As for the stereotypical complaints about America being despoiled by overpopulation, overdevelopment and commercial homogenization, forget it. Anyone who drives 50 miles in any direction in an empty state like Maine or North Dakota - or even in north-central Ohio or Upstate New York - can see America's problem is not overpopulation. More often it's under-population. Cities like Butte and Buffalo and Gary have been virtually abandoned. Huge hunks of America on both sides of the Mississippi have never been settled.

From Calais, Me., to Pelahatchie, Miss., I passed down the main streets of comatose small towns whose mayors would have been thrilled to have to deal with the problems of population growth and sprawl. If anyone thinks rural Minnesota, northwestern Montana, the Oregon Coast, the Texas Panhandle or New Orleans's Upper Ninth Ward have been homogenized, taken over by chains or destroyed by too much commercial development, it's because they haven't been there.

The America I traveled was unchained from sea to sea. I had no problem eating breakfast, sleeping or shopping for road snacks at mom & pop establishments in every state. The motels along the Oregon and Maine coasts are virtually all independents that have been there for decades. You can go the length of old Route 66 and never sleep or eat in a chain unless you choose to.

Steinbeck, like many others have since, lamented the loss of regional customs. (I don't think he meant the local "customs" of the Jim Crow South or the marital mores of the Jerry Lee Lewis clan.) I didn't go looking for Native Americans, Amish, Iraqis in Detroit, Peruvians in northern New Jersey or the French-Canadians who have colonized the top edge of Maine. But I had no trouble spotting local flavor in Wisconsin's dairy lands, in fishing towns along Oregon's coast, in the redwood-marijuana belt of Northern California, in San Francisco's Chinatown or the cattle country of Texas.

Not to generalize, but the New York-Hollywood elites believe the average Flyover Person lives in a double-wide or a Plasticville suburb, eats only at McDonald's, votes only Republican, shops only at Wal-Mart and the Dollar Store, hates anyone not whiter than they are, speaks in tongues on Sunday and worships pickup trucks, guns and NASCAR the rest of the week.

Those stereotypes and caricatures are alive and well in Flyover Country. But though I held radical beliefs about government, immigration and drugs that could have gotten me lynched in many places, I never felt I was in a country I didn't like or didn't belong in.
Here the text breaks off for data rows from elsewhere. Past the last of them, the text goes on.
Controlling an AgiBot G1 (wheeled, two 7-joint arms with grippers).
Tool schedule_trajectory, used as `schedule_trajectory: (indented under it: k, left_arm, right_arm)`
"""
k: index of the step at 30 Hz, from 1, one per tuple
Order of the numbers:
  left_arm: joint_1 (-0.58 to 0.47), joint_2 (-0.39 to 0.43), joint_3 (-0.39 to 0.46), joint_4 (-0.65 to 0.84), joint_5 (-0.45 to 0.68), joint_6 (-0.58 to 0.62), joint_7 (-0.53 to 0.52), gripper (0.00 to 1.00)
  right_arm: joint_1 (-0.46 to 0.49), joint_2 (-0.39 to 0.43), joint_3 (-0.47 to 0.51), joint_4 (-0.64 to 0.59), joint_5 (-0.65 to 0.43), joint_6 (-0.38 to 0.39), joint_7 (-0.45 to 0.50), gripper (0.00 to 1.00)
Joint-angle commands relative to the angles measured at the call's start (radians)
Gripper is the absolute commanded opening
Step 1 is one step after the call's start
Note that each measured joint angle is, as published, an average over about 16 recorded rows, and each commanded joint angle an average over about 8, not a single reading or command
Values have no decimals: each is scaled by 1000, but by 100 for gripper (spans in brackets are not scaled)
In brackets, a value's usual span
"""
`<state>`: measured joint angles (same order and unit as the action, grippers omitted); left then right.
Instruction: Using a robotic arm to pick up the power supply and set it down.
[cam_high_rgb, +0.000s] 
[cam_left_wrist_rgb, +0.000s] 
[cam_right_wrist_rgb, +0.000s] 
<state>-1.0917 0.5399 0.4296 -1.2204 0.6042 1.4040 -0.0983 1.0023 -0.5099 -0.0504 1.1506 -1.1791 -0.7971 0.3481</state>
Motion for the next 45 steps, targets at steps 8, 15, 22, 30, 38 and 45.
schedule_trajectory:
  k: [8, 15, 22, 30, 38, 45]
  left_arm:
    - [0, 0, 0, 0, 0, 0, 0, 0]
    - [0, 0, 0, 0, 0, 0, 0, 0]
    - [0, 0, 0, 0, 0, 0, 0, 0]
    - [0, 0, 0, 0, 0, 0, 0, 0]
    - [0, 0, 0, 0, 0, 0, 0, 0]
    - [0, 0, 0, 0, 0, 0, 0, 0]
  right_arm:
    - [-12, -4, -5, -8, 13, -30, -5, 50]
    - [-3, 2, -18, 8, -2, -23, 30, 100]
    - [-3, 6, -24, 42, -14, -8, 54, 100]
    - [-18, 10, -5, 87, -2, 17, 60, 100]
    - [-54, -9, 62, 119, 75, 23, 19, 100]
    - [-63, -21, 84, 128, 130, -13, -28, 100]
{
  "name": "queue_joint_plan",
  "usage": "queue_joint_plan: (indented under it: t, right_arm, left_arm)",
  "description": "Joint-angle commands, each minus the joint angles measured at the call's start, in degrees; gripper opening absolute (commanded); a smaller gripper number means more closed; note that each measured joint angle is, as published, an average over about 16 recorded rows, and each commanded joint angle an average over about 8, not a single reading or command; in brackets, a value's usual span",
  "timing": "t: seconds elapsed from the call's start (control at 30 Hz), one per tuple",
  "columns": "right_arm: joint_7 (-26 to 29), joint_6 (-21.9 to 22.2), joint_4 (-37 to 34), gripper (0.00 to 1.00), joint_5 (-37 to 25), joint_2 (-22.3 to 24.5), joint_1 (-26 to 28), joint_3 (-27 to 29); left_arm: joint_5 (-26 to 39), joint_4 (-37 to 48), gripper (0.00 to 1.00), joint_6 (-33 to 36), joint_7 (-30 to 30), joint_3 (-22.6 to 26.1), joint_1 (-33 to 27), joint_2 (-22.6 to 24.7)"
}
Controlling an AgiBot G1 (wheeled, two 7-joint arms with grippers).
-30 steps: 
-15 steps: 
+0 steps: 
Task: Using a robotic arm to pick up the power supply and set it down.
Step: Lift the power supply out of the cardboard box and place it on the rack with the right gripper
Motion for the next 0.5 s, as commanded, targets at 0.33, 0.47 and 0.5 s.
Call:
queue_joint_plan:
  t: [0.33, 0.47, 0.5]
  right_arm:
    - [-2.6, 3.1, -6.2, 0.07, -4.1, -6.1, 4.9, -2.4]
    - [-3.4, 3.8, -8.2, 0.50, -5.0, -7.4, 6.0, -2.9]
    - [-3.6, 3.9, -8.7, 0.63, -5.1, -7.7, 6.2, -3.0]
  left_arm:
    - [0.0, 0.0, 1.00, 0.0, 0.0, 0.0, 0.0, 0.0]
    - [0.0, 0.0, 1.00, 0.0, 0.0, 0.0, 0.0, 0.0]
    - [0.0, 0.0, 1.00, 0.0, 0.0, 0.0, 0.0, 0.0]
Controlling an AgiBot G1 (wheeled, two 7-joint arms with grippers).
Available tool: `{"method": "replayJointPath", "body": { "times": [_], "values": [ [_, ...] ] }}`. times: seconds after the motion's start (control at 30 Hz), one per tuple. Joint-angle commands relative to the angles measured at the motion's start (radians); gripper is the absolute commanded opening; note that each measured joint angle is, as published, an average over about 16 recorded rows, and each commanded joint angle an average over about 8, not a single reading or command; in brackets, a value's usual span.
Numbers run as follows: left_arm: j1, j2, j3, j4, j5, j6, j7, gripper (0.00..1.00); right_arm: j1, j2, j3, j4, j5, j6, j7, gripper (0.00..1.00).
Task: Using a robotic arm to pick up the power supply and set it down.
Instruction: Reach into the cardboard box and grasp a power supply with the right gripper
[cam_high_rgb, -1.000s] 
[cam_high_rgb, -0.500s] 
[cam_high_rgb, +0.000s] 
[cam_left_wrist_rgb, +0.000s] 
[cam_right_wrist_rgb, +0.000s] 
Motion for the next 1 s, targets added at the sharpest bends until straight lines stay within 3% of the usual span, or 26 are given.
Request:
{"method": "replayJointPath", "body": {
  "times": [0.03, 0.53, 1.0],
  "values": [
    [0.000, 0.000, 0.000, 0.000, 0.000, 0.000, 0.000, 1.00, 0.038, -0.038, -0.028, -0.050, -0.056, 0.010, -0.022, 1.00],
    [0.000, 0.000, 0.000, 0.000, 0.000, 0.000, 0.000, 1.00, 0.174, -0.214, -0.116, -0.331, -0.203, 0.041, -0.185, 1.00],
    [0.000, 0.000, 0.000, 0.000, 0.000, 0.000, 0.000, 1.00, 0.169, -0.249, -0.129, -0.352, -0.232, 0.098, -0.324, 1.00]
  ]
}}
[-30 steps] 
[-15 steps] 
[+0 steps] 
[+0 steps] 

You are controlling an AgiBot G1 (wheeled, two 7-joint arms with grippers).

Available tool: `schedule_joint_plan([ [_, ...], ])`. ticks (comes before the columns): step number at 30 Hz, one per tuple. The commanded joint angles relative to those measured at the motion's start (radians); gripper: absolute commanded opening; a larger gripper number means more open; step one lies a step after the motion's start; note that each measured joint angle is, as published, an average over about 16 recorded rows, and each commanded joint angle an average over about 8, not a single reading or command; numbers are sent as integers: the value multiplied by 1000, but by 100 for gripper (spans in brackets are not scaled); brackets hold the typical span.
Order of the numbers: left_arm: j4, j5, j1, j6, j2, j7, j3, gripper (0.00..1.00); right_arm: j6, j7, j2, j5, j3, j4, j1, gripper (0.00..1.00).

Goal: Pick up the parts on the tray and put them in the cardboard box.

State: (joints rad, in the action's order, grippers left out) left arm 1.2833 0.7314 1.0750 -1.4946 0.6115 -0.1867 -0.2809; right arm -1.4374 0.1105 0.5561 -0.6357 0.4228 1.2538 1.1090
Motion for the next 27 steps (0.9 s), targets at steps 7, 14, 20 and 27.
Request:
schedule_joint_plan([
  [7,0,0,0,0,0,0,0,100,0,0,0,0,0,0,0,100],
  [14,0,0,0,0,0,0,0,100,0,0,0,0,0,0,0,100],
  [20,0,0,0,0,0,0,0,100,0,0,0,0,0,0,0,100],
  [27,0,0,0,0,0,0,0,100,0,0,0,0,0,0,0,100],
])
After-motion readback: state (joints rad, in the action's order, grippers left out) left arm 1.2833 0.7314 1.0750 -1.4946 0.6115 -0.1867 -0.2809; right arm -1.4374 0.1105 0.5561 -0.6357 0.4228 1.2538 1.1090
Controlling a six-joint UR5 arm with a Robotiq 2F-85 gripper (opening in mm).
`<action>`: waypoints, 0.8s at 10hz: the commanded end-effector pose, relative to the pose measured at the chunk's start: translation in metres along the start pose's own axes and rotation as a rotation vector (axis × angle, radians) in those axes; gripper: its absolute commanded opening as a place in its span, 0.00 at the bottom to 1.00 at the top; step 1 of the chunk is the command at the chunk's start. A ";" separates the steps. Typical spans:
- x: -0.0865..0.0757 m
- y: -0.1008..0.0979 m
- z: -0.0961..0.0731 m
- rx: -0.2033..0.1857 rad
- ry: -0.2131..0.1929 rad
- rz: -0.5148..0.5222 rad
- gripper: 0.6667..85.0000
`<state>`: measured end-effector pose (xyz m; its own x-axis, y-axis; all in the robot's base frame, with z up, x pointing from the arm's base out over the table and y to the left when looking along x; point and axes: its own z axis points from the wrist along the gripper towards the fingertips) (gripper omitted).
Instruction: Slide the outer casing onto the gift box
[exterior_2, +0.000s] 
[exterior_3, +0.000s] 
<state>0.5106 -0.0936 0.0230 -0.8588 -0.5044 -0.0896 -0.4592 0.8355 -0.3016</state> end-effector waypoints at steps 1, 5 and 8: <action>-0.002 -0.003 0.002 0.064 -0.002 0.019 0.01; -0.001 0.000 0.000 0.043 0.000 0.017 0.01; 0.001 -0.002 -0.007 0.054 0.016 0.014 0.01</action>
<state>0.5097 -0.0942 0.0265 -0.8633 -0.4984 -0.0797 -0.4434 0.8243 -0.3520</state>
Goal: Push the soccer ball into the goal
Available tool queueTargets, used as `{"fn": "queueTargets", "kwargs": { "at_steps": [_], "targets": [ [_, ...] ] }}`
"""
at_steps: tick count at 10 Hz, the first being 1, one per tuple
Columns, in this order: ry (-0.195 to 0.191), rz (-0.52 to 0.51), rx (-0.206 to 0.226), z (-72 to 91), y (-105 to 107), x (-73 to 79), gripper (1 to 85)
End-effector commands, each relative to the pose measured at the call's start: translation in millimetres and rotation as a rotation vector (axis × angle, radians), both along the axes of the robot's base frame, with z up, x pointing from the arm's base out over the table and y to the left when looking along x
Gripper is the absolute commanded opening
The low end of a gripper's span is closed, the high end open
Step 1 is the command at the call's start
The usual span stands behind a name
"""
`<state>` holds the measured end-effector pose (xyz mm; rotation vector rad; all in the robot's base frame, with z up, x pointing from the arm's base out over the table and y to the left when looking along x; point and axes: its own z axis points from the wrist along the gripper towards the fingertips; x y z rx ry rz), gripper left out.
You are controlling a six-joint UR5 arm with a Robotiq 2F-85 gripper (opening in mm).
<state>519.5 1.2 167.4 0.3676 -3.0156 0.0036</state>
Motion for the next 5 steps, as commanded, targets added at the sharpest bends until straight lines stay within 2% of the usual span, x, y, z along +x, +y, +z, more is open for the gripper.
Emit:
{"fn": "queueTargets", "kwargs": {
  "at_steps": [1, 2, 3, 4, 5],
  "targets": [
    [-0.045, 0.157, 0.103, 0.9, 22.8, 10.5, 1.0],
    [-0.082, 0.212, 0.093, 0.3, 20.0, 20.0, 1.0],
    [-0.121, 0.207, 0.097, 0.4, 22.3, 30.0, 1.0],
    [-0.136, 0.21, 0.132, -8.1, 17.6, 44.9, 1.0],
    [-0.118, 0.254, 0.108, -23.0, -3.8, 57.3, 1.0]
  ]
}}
Maybe I just didn't go to enough sports bars, churches and political rallies, but for 11,276 miles I always felt at home.


Bill Steigerwald

Bill Steigerwald, born and raised in Pittsburgh, is a former L.A. Times copy editor and free-lancer who also worked as a docudrama researcher for CBS-TV in Hollywood before becoming a reporter for the Pittsburgh Post-Gazette and a columnist Pittsburgh Tribune-Review. Bill Steigerwald recently retired from daily newspaper journalism..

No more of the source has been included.